Work to complete: Write out the listing below without alteration, omitting its pictures.

___

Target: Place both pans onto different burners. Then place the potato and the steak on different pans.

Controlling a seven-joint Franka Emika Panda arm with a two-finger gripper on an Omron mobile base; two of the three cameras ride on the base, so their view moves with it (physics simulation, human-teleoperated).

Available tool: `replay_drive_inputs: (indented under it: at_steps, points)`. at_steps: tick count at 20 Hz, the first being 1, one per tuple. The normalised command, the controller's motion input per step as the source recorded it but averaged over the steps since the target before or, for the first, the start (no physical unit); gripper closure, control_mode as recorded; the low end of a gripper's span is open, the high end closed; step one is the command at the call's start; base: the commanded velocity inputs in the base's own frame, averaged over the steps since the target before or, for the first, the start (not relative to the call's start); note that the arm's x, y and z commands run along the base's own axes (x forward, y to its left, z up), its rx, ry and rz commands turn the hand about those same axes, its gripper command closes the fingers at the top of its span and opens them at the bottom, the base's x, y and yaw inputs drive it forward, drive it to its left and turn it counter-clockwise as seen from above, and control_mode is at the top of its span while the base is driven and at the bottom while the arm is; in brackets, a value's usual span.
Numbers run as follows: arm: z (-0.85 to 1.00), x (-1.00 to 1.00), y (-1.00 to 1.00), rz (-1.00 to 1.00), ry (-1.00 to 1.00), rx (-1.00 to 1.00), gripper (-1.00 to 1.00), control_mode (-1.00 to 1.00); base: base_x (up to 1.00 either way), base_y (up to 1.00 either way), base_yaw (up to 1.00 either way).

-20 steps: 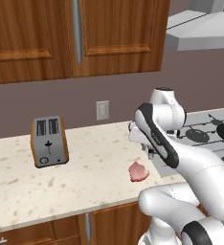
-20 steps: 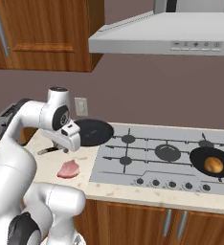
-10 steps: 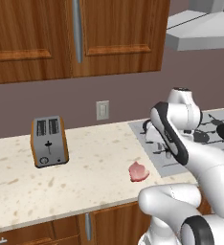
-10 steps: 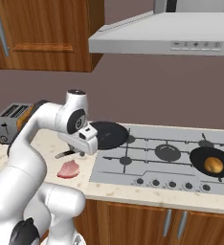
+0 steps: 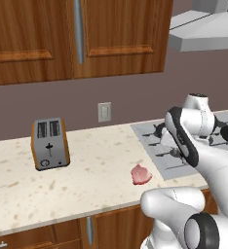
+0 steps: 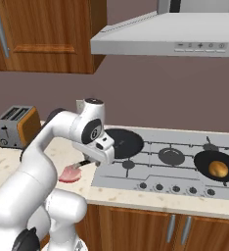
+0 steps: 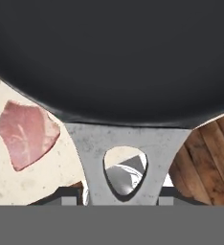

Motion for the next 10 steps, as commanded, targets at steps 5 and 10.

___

Problem solution:
Target: Place both pans onto different burners. Then place the potato and the steak on different pans.

Controlling a seven-joint Franka Emika Panda arm with a two-finger gripper on an Omron mobile base; two of the three cameras ride on the base, so their view moves with it (physics simulation, human-teleoperated).

Available tool: `replay_drive_inputs: (indented under it: at_steps, points)`. at_steps: tick count at 20 Hz, the first being 1, one per tuple. The normalised command, the controller's motion input per step as the source recorded it but averaged over the steps since the target before or, for the first, the start (no physical unit); gripper closure, control_mode as recorded; the low end of a gripper's span is open, the high end closed; step one is the command at the call's start; base: the commanded velocity inputs in the base's own frame, averaged over the steps since the target before or, for the first, the start (not relative to the call's start); note that the arm's x, y and z commands run along the base's own axes (x forward, y to its left, z up), its rx, ry and rz commands turn the hand about those same axes, its gripper command closes the fingers at the top of its span and opens them at the bottom, the base's x, y and yaw inputs drive it forward, drive it to its left and turn it counter-clockwise as seen from above, and control_mode is at the top of its span while the base is driven and at the bottom while the arm is; in brackets, a value's usual span.
Numbers run as follows: arm: z (-0.85 to 1.00), x (-1.00 to 1.00), y (-1.00 to 1.00), rz (-1.00 to 1.00), ry (-1.00 to 1.00), rx (-1.00 to 1.00), gripper (-1.00 to 1.00), control_mode (-1.00 to 1.00); base: base_x (up to 1.00 either way), base_y (up to 1.00 either way), base_yaw (up to 1.00 either way).

-20 steps: 
-20 steps: 
-10 steps: 
-10 steps: 
+0 steps: 
+0 steps: 
+0 steps: 

Motion for the next 10 steps, as commanded, targets at steps 5 and 10.

This finishes the exercise.